Agile At Scale

Today, more than ever, we hear a lot about agility. The health crisis of the last two years, characterized by uncertainty and constant change, has forced companies to adapt and become more flexible, in order to question, prioritize / reprioritize and adjust quickly to the unexpected.
Agility on a corporate scale?
Organizations of all sizes want to become agile. Agility may seem like a panacea for the limitations of traditional management methods, but the reality is that moving to Agile At Scale can be a complex task, not least because of the methodological gaps.
It's not just a question of switching a small IT team to agile mode, but of changing the working method and mindset of the whole company, potentially hundreds of teams.

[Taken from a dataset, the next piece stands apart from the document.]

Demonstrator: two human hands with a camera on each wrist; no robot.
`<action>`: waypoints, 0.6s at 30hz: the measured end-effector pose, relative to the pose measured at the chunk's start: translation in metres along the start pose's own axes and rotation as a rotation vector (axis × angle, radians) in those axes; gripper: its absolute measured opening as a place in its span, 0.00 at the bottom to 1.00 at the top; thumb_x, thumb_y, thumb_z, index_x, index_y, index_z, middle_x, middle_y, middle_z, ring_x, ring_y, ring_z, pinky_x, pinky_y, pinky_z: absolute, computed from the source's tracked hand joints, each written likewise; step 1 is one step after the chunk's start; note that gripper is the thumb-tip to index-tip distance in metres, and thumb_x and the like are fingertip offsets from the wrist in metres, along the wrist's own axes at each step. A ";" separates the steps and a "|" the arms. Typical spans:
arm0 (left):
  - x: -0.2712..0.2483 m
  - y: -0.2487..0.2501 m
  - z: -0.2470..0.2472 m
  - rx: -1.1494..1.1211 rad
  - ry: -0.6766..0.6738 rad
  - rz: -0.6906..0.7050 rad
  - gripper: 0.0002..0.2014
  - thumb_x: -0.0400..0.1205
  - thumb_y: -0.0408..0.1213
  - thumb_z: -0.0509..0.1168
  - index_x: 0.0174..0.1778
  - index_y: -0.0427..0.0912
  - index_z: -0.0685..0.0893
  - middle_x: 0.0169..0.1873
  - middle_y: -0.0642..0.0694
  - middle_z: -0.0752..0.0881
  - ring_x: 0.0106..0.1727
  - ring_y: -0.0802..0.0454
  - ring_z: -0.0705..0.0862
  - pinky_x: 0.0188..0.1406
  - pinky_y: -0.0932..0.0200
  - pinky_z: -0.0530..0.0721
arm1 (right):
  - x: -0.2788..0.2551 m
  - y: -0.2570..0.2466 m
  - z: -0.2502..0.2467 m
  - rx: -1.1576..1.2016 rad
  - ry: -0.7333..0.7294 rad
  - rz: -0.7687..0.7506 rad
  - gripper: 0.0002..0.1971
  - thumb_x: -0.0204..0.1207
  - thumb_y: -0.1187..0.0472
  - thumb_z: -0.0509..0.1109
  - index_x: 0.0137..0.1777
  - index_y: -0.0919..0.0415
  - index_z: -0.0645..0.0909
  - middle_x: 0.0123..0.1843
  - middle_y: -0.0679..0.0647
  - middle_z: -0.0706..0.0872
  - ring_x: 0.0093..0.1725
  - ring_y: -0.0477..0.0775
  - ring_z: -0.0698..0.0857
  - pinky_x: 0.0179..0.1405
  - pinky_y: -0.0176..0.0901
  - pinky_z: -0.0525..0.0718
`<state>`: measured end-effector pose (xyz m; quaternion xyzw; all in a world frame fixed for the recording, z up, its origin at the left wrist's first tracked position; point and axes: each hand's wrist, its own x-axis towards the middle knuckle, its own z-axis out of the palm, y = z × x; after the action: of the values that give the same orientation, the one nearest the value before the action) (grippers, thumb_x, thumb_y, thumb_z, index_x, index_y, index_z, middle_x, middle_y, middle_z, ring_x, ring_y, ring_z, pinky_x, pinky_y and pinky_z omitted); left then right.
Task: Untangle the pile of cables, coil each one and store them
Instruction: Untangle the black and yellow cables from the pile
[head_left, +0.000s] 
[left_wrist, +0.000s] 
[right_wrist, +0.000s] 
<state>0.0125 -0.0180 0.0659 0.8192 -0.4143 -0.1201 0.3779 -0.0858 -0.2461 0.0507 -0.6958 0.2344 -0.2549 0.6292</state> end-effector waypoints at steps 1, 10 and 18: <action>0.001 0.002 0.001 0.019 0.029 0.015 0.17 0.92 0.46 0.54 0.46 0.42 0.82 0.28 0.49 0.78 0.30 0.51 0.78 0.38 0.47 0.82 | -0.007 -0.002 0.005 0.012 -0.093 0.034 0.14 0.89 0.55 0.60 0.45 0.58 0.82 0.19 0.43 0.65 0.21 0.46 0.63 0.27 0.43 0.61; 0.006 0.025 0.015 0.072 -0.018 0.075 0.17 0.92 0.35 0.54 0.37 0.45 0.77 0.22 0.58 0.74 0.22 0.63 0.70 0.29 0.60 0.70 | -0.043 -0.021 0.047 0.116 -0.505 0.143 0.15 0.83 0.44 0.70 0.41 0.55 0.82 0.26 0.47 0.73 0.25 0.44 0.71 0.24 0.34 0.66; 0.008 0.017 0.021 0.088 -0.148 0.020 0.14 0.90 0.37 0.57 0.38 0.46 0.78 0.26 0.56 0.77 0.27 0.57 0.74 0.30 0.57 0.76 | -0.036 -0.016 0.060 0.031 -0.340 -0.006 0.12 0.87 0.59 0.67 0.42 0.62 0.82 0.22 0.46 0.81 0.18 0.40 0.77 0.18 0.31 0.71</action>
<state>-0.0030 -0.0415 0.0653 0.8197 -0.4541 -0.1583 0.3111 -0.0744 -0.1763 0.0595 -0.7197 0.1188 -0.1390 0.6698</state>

In reality, Agile project management applies mainly to IT and marketing teams, and enables projects to progress iteratively, through sprints (production periods) which generally last 2-3 weeks, and 3-month planning timescales (PI Planning). Agile methods enable us to think more in terms of product management than project management. Teams often use Jira, a software tool ideally suited to IT project managers who adopt Scrum methodologies. This tool makes it possible to plan tasks with great flexibility, obtain a clear view of each sprint, or implement SAFe methods across several IT teams, for example. It is not, however, suited to managing the scoping and execution of a transformation program and its alignment with corporate strategy.
At Tabsters, our customers are mainly large groups with numerous teams, spanning several geographical regions, and managing multiple projects with often multi-year roadmaps. The larger the project, the more structured it needs to be to deliver the best possible results. There are very few, if any, large companies today that have switched entirely to agile management. The great difficulty for most of our customers is to coordinate different teams working with different methodologies and tools.

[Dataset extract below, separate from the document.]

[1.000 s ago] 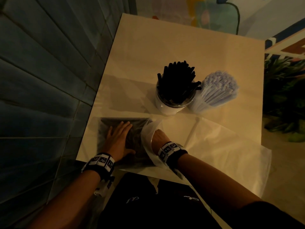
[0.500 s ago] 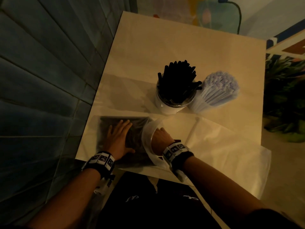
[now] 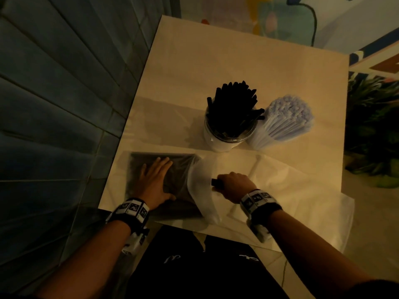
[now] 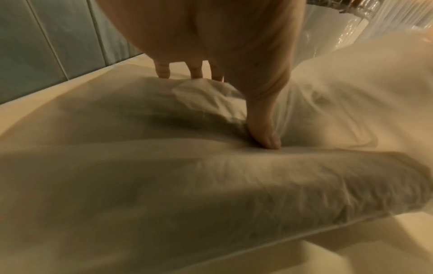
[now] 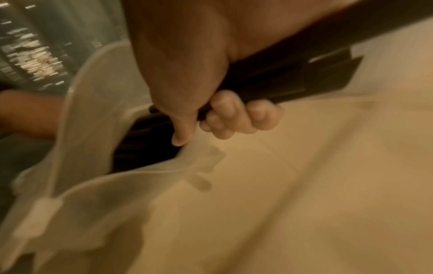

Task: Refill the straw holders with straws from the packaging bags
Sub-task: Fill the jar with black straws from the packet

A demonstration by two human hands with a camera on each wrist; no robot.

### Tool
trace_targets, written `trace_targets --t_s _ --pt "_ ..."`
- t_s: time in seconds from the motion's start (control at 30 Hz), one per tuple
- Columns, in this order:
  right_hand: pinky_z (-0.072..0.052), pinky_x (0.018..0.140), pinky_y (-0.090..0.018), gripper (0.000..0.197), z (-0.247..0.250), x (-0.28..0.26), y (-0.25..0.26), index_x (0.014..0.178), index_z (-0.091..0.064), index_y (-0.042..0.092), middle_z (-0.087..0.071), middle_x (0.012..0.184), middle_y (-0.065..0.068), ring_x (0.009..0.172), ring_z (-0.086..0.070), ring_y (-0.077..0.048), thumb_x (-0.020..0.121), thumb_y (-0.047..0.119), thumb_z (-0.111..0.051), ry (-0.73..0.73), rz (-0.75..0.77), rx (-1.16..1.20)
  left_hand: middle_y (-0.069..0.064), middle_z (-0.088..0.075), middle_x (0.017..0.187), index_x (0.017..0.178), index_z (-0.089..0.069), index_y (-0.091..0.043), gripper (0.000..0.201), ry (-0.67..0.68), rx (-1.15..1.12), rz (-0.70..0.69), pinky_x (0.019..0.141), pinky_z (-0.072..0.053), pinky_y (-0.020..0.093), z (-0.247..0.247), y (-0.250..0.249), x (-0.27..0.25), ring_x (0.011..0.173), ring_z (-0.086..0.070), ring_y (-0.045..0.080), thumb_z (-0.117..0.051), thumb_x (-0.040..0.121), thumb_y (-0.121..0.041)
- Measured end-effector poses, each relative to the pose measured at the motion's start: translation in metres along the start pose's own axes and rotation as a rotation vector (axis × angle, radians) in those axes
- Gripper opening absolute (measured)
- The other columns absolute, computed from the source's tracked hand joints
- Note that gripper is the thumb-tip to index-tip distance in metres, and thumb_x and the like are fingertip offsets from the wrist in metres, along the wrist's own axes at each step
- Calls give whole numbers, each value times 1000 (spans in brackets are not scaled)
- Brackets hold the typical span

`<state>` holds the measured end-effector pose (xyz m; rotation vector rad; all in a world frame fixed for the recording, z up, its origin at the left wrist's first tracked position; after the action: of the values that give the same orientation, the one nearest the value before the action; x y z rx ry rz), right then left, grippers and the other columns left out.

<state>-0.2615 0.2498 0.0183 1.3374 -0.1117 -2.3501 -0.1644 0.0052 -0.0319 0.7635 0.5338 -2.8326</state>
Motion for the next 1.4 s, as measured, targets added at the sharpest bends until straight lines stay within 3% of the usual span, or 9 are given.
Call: trace_targets --t_s 0.23,0.37,0.5,0.7,0.8,0.9,1.03,1.17,1.4 --pt "-48 66 -33 15 -6 -41 -90 93 -64 28 -65 84 0 78 -62 -23 95 35 -51 -162 -194 55 -11 -6 164 155 -14 -29 111 28 -56 11 122 -1 50 0 -1 3 151 2 12 -82 69 -47" --pt "-37 57 -29 12 -5 -64 -109 94 -64 25 -57 70 4 66 -55 -21 95 31 -54 -275 -201 37 -5 -32 156 148 -33 -28 75 -51 -547 -58 120 -23 48 22 -22 -2 145 -27 13 -71 84 -20" --pt "-35 58 -28 8 8 -73 -82 95 -63 24 -52 67 7 62 -50 -20 93 30 -57 -356 -53 37 -11 -52 141 136 -48 -29 44 -47 -1153 -107 113 -37 29 71 -88 -11 132 -46 1 -51 93 -40" --pt "-50 65 -33 12 30 -56 5 100 -59 25 -67 78 5 68 -63 -18 91 33 -58 -452 323 191 -6 -62 130 129 -56 -21 39 -40 -1155 -276 107 -43 43 98 -168 -15 125 -55 12 -46 98 -43" --pt "-54 65 -39 19 42 -45 21 99 -62 27 -69 77 5 66 -63 -16 91 41 -53 -563 359 274 -4 -63 129 131 -55 -17 46 -149 -1197 -302 103 -47 32 114 -169 -17 123 -57 11 -49 95 -44" --pt "-50 59 -22 12 78 -57 21 92 -66 21 -61 68 13 59 -57 0 94 32 -61 -755 364 504 -2 -65 124 127 -56 -12 40 -308 -1278 -253 100 -48 26 126 -142 -14 118 -60 11 -52 95 -36" --pt "-32 50 -5 35 146 -100 30 68 -50 35 -52 53 22 50 -51 8 94 16 -65 -1078 445 830 -2 -63 125 121 -60 -20 52 -356 -1009 -117 104 -47 38 104 -81 -6 117 -58 12 -62 81 -52" --pt "-38 51 -33 37 190 -105 33 64 -45 29 -47 56 4 49 -47 -21 95 20 -63 -1263 612 1089 4 -38 150 143 -42 -22 97 -106 -269 -43 116 -27 46 55 -23 -8 140 -33 25 -58 62 -75" --pt "-49 61 -34 25 166 -27 29 73 -55 9 -61 67 -15 61 -59 -27 90 18 -70 -1114 377 1099 -12 16 162 155 -6 -36 118 103 4 25 120 5 52 -6 16 -22 149 17 15 -77 65 -64"
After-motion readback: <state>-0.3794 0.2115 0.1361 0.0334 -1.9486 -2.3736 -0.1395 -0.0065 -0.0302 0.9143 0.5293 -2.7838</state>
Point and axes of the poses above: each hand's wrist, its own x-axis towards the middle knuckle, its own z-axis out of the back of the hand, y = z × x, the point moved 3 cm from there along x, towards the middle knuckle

Many organizations are adopting the SAFe framework. SAFe provides the methodology and structure needed to avoid organizational drift and siloed work by individual teams. SAFe tries to strike a balance between long-term strategy and short-term flexibility, but it does not involve all the players in a project, all the deliverables and all the steering indicators. Today, it is mainly used at IT department level, not at corporate level.
Tabsters complements SAFe to bring on board all the players who work mainly on Excel, PowerPoint or other platforms, while integrating data from SAFe, Jira, GitHub etc., to provide a global vision for all players and general management. Certain teams can continue to manage their Epics and Stories in Jira, for example, while business teams benefit from simpler, dedicated interfaces, and central teams from a different information structure (oriented towards the company's strategic axes), complementary data (KPIs, financial gains, etc.) and a much broader time scale (several years versus 3 months of PI planning). Each player has a shared, consolidated vision, and you eliminate any gaps between your operational and strategic steering.

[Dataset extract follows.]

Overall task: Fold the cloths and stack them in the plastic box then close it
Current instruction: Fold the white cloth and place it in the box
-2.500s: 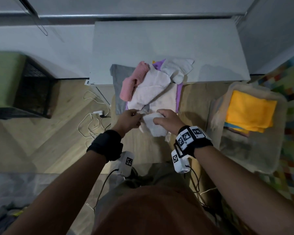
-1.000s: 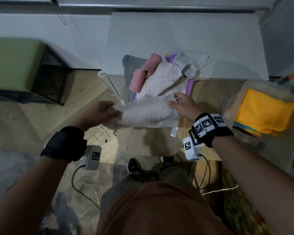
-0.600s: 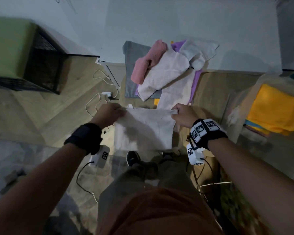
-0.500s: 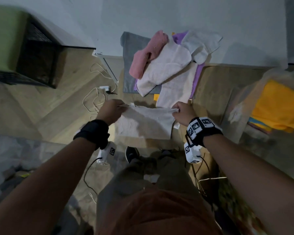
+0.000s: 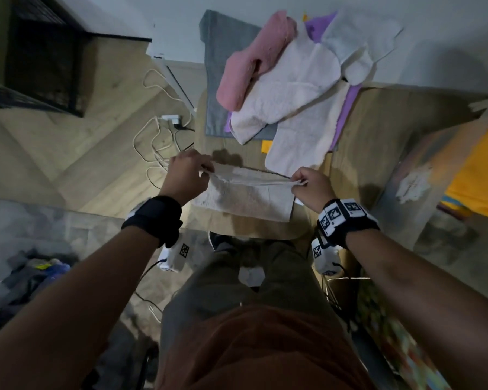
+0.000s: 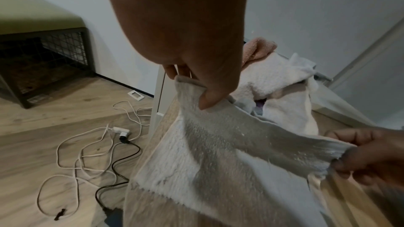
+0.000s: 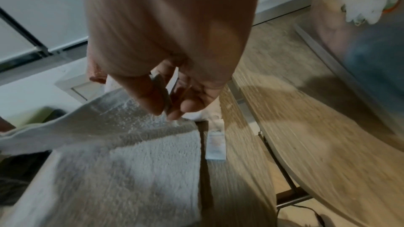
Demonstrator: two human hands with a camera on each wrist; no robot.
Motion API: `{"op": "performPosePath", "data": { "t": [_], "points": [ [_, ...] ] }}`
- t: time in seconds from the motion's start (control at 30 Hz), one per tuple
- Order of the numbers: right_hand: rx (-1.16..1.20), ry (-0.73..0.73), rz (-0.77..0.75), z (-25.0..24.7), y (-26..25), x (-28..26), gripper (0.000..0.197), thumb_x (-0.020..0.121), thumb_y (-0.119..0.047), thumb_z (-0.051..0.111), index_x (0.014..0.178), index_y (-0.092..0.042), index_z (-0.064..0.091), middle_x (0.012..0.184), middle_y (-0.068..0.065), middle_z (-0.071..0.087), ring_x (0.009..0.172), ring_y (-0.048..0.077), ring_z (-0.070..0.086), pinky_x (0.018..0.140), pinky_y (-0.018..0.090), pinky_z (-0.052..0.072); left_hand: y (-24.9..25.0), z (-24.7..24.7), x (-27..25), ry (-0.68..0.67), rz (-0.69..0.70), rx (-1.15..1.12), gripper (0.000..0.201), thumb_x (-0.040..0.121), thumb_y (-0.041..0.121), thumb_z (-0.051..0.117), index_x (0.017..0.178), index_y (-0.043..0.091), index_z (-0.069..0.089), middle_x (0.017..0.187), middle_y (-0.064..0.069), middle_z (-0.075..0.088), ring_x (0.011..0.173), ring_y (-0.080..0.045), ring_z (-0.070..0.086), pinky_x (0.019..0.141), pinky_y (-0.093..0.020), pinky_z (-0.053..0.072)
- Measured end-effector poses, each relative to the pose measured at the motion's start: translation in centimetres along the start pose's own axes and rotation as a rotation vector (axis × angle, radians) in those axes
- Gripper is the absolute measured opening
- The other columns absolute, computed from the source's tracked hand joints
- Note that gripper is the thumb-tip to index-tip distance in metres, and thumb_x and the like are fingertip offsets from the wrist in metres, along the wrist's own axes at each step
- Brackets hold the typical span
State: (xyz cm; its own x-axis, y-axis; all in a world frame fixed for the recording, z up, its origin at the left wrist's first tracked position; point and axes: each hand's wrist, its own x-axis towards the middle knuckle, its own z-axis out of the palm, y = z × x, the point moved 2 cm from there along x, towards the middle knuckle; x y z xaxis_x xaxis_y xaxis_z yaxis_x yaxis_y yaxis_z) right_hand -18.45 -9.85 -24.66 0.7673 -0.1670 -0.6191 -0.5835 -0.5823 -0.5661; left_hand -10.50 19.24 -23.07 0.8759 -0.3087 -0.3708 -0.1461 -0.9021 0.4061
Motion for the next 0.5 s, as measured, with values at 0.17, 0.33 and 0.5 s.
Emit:
{"op": "performPosePath", "data": {
  "t": [0.17,0.33,0.5],
  "points": [
    [-0.149,-0.153,-0.080,1.4,0.9,-0.7,0.016,0.074,0.002,0.067,0.079,-0.012,0.069,0.081,0.002,0.064,0.077,0.018,0.059,0.066,0.023,0.042,-0.7,1.5,-1.2,-0.200,-0.046,0.117,0.024,0.068,0.010,0.062,0.084,0.024,0.074,0.100,-0.005,0.060,0.102,-0.034,0.052,0.085,-0.041,0.040],
    [-0.306,-0.404,-0.006,3.5,1.7,-1.1,0.022,0.079,-0.004,0.061,0.090,-0.019,0.072,0.095,-0.002,0.065,0.089,0.016,0.063,0.073,0.023,0.047,-1.6,4.2,-1.6,-0.250,-0.251,-0.012,0.028,0.071,0.033,0.051,0.084,0.018,0.071,0.107,-0.009,0.055,0.111,-0.035,0.046,0.094,-0.042,0.037],
    [-0.191,-0.239,0.058,3.9,1.6,-0.8,0.021,0.083,-0.015,0.063,0.102,-0.024,0.061,0.094,-0.001,0.061,0.086,0.016,0.060,0.075,0.031,0.050,-2.4,5.8,-0.8,-0.131,-0.451,-0.174,0.066,0.078,0.031,0.071,0.128,-0.003,0.044,0.123,-0.023,0.048,0.116,-0.042,0.044,0.097,-0.048,0.035]
  ]
}}
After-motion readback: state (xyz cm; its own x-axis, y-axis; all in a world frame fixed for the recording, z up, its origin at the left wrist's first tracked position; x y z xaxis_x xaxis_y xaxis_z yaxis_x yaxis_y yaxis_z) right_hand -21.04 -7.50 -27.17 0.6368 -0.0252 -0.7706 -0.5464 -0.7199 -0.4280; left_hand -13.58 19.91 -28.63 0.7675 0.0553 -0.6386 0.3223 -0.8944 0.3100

The larger the scale, the larger the teams, the greater the need to coordinate stakeholders and aggregate information: a centralized project management tool like Tabsters becomes indispensable.
However, the tool alone is not enough. You can provide your employees with the best software on the market, but if they don't use it, your efforts will be in vain. At Tabsters, we don't just train your teams to use a tool, we train them to adopt new ways of working, to make your company more responsive in an increasingly unpredictable environment, and to maximize your projects' chances of success.